# Artificial intelligence for automatic phase identification in powder X-ray diffraction

X-ray diffraction represents a powerful tool for identification of unknown powder phases [Mittemeijer, E. J. & Scardi, P. (eds.) (2004). *Diraction Analysis of the Microstructure of Materials,* vol. 68 of *Springer Series in Materials Science.* Springer; Cleareld, A., Reibenspies, J. & Bhuvanesh, N. (eds.) (2008). *Principles and Applications of Powder Diffraction.* Wiley-Blackwell]. This procedure is commonly performed by matching the measured pattern with a reference database. The best candidate phases are chosen according to some measure of their similarity to the measured data and quantified by a figure of merit (FOM). Standard strategy of FOM calculation (see e.g. [Altomare, A. et al. *J. Appl. Cryst.,* 2015, **48,** 598; Altomare, A. et al. *J. Appl. Cryst.,* 2008, **41,** 815]) is to combine several similarity criteria (correspondence of peaks positions, intensities, etc.) so that candidates ranking is performed according to certain requirements. This approach, being quite natural as an algorithmization of manual search technique, becomes less clear when modifications and adaptation for problems, not supported by our intuition, are required (accounting for coinciding peaks of several phases, “additive” search, solid solutions, etc.). Even more difficulties are encountered, when systematic errors, affecting multiple peaks in a correlated and reproducible way, are present. Such errors may hinder the correct identification of phases even when they are relatively small.

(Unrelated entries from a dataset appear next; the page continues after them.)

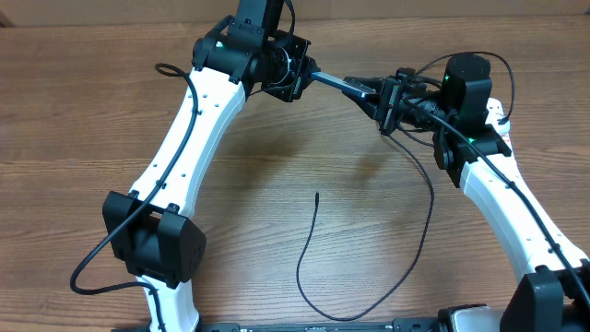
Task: Plug charger to phone and switch on socket
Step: 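Carry the phone with the left gripper to the upper left, bottom down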
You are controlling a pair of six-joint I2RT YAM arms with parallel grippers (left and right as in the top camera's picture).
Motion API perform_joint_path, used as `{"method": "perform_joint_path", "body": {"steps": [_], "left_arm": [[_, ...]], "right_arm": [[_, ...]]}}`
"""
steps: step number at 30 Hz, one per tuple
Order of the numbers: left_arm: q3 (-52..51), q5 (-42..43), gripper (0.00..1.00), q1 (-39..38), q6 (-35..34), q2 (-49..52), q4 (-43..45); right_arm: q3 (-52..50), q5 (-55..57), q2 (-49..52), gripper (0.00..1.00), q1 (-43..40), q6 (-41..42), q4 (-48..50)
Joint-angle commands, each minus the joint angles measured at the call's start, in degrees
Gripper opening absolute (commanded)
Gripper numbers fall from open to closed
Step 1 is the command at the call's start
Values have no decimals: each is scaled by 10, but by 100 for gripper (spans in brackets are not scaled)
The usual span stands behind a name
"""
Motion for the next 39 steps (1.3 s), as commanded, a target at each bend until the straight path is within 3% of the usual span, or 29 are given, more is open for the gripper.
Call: {"method": "perform_joint_path", "body": {"steps": [1,6,7,9,12,18,22,30,35,39], "left_arm": [[10,15,4,-12,19,-11,-7],[10,15,4,-12,19,-11,-8],[10,15,4,-11,19,-11,-8],[10,14,4,-10,21,-11,-8],[10,11,4,-6,31,-11,-8],[10,10,4,17,38,-11,-18],[10,11,4,52,41,-11,-59],[10,104,4,129,144,-11,-77],[10,142,4,167,218,-11,-93],[10,163,4,191,313,-11,-116]], "right_arm": [[12,2,-5,22,3,-13,11],[12,2,-5,55,3,-15,11],[12,2,-5,70,2,-15,11],[12,2,-5,87,3,-15,11],[12,2,-5,100,2,-15,11],[12,2,-5,100,1,-25,10],[12,-5,-5,100,-2,-94,5],[12,34,-5,100,-3,-192,-77],[12,51,-5,100,-3,-341,-151],[12,73,-5,100,-3,-541,-249]]}}
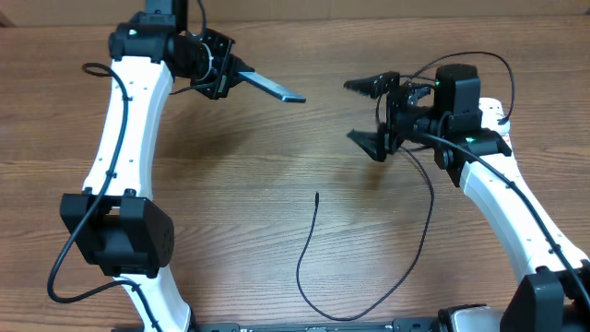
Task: Plug charger to phone and switch on socket
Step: 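Carry the phone with the left gripper to the upper left, bottom down, then move the right gripper over the black cable's plug end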
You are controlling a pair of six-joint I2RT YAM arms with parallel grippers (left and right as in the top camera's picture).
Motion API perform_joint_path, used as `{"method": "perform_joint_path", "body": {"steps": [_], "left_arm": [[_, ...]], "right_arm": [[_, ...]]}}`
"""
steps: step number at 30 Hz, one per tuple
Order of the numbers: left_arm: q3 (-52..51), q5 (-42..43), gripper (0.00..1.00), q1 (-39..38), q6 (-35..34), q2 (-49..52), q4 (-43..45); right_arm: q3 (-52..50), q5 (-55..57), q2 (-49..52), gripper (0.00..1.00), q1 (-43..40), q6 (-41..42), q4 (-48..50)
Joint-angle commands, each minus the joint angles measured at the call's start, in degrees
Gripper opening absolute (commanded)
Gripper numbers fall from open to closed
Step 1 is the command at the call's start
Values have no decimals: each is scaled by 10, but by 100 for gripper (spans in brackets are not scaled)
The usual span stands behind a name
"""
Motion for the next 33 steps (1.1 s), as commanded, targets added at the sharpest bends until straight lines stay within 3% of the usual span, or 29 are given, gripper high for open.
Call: {"method": "perform_joint_path", "body": {"steps": [1,3,9,14,19,26,33], "left_arm": [[10,55,4,23,133,-11,-14],[10,54,4,26,217,-11,-23],[10,58,4,25,379,-11,-45],[10,49,4,27,436,-11,-52],[10,123,4,28,533,-11,-44],[10,182,4,31,554,-11,-16],[10,212,4,60,542,-11,20]], "right_arm": [[9,44,-5,100,-2,-223,-64],[9,91,-5,100,-2,-277,-112],[9,214,-5,100,-2,-358,-234],[-5,277,-5,100,-1,-392,-278],[-26,281,-5,100,19,-417,-275],[-26,322,-5,100,118,-431,-262],[-26,403,5,100,212,-369,-264]]}}
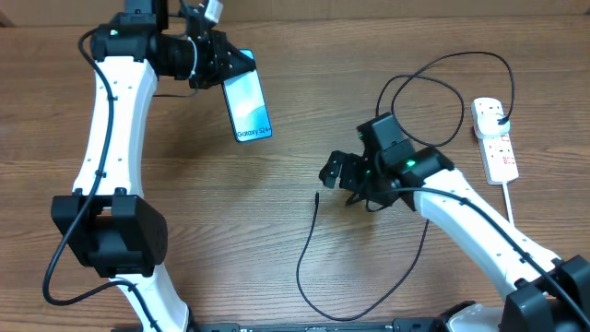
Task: Plug charger to phone and switch on socket
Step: 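Move the right gripper over the black cable's plug end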
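A phone (249, 109) with a lit blue screen hangs above the table at the upper left, its screen facing the overhead camera. My left gripper (225, 72) is shut on its upper end. The black charger cable (301, 254) lies on the table, its free end (316, 195) pointing away from me. My right gripper (343, 182) is open just right of that end, with nothing between its fingers. A white socket strip (495, 143) lies at the far right, with the cable's plug (494, 111) in it. The state of its switch is too small to tell.
The cable curves from its free end down to the front edge, then up under my right arm into a loop (433, 78) near the strip. A wooden table (230, 231) carries everything. The left arm's base (106, 240) stands at the front left.
My right arm has moved from the upper right down and left, to beside the cable's free end, which uncovers the socket strip. The left gripper has turned the phone from edge-on to screen-up.
At the two earliest moments both grippers met at the phone, held in the air at the back middle. Then the left gripper held it alone at the left, and the right gripper stood open. Now the phone faces up and the right gripper is by the cable end.
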You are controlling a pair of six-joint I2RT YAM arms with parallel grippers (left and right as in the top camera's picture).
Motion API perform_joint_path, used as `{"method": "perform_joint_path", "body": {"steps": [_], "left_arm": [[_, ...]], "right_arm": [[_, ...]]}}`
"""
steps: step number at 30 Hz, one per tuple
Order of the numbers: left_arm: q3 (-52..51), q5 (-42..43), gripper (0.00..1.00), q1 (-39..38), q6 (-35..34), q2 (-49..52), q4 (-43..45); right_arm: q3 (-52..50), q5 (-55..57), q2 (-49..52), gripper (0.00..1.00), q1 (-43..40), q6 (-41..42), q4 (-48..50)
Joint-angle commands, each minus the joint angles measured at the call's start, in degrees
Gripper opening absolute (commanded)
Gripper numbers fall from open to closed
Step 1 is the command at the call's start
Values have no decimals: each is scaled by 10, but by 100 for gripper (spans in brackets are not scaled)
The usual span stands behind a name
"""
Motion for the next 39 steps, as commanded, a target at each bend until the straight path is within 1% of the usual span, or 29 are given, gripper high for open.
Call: {"method": "perform_joint_path", "body": {"steps": [1,4,8,10,12,16,17,19,20,22,29,31,35,39], "left_arm": [[10,63,4,26,3,-11,23],[10,86,4,38,2,-11,41],[10,85,4,45,10,-11,37],[10,81,4,45,26,-11,34],[10,67,4,45,27,-11,32],[10,66,4,45,26,-11,25],[10,66,4,45,26,-11,21],[10,66,4,45,26,-11,22],[10,66,4,45,26,-11,22],[10,66,4,45,26,-11,21],[10,66,4,45,26,-11,22],[10,66,4,45,26,-11,22],[10,66,4,45,26,-11,22],[10,66,4,45,26,-11,21]], "right_arm": [[-2,44,13,100,31,25,9],[-2,53,45,100,58,25,15],[-2,64,93,100,91,23,26],[-2,64,104,100,96,23,28],[-2,61,113,100,96,23,25],[-2,53,132,99,108,21,23],[-1,53,138,95,109,21,23],[0,51,142,90,109,21,23],[0,52,142,85,109,21,23],[0,54,142,79,110,21,20],[7,75,147,79,113,36,4],[32,95,167,79,131,37,-17],[89,164,202,79,177,68,-72],[109,177,217,79,190,81,-89]]}}
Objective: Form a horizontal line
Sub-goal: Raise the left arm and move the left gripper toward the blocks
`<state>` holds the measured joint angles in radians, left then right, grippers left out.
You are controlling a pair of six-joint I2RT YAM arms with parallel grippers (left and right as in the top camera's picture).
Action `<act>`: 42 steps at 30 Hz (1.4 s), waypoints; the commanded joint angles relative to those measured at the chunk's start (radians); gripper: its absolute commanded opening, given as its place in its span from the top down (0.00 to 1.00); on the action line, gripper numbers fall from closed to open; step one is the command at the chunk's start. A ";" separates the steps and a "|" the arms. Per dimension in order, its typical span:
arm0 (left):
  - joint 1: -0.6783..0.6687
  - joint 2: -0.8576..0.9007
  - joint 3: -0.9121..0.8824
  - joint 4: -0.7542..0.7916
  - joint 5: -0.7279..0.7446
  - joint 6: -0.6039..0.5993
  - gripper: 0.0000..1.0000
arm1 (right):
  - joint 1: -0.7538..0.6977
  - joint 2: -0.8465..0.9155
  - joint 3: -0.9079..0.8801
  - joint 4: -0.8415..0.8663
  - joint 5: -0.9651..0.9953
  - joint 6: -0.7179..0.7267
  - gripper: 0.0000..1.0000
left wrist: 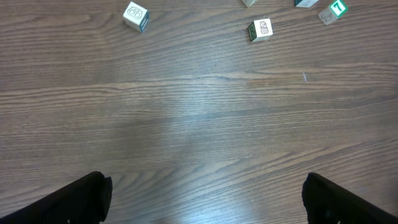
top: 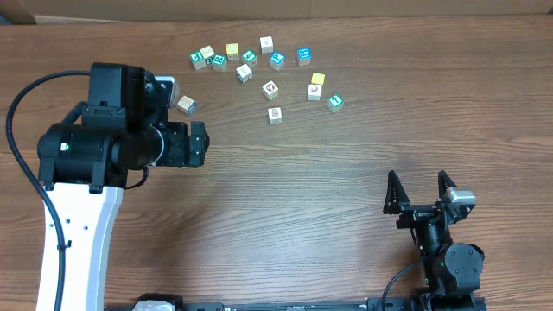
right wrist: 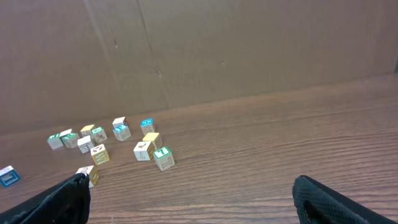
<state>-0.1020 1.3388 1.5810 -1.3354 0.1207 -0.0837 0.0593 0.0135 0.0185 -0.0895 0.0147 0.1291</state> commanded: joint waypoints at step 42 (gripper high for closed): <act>0.003 0.231 0.016 0.056 0.003 -0.165 0.96 | -0.005 -0.011 -0.011 0.006 -0.002 -0.007 0.00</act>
<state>-0.1020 1.5410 1.5810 -1.2716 0.1204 -0.2409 0.0593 0.0135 0.0185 -0.0898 0.0147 0.1295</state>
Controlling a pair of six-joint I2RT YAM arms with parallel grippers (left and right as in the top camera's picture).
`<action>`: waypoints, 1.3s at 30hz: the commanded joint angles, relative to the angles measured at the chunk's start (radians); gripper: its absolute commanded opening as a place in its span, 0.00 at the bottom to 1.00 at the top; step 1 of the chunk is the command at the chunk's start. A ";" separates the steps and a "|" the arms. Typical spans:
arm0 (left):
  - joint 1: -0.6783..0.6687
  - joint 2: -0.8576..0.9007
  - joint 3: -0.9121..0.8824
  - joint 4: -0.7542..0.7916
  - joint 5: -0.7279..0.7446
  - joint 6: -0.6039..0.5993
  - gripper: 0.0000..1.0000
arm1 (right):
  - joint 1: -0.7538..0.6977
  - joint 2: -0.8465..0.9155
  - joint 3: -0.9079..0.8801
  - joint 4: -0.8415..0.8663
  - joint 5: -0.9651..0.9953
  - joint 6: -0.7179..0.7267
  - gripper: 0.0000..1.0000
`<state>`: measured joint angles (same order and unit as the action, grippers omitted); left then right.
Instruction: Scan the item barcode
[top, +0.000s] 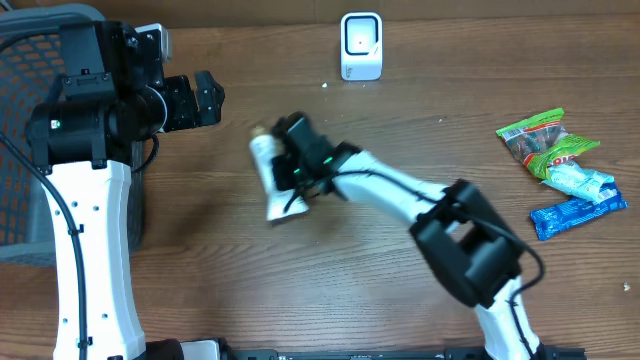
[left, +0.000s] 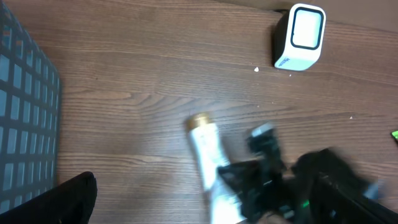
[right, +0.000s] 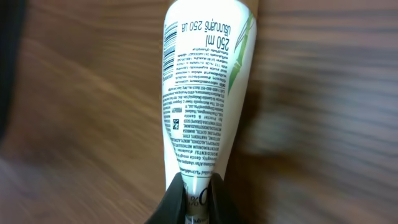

If one is trying to design an approach suitable for fully automatic powder phase identification, a number of questions arise. Can the search and match strategy be formulated in the way, suitable for modification and adaptation without applying to scientists' intuition and experience? Can the phase identification procedure be derived from certain basic physical assumptions, rather than stated in its final form?

The research, conducted by Atomicus team, enabled us to give positive answers to both questions. We found physically grounded expressions for FOM calculation on the basis of Bayes’ rule, which has already been accepted as a powerful approach for measured data patterns analysis [Gilmore C. J. *Acta Cryst.,* 1996, **A52,** 561; David, W. I. F. and Sivia, D. S. *J. Appl. Cryst.,* 2001, **34,** 318; Bergmann, J. and Monecke, T. *J. Appl. Cryst.,* 2011, **44,** 13; Mikhalychev, A. et al. *Phys. Rev. A,* 2015, **92,** 052106]. The approach is schematically shown in Figure 1. The a priori information, if available, can be introduced by modifying the prior probabilities of different phases or chemical elements. The correspondence between the measured and the reference patterns is quantified by the likelihood function, which takes into account a model (probability distribution) of the possible experimental inaccuracies. An important complication of the patterns analysis is imposed by the fact that a realistic sample contains multiple phases, their patterns forming the measured spectrum together. To calculate the FOM for a given candidate phase, we take into account not only the likelihood of the difference between the reference and the observed (formed by the matched peaks) patterns of the phase, but also the estimated probability of explaining the rest of the spectrum by other phases.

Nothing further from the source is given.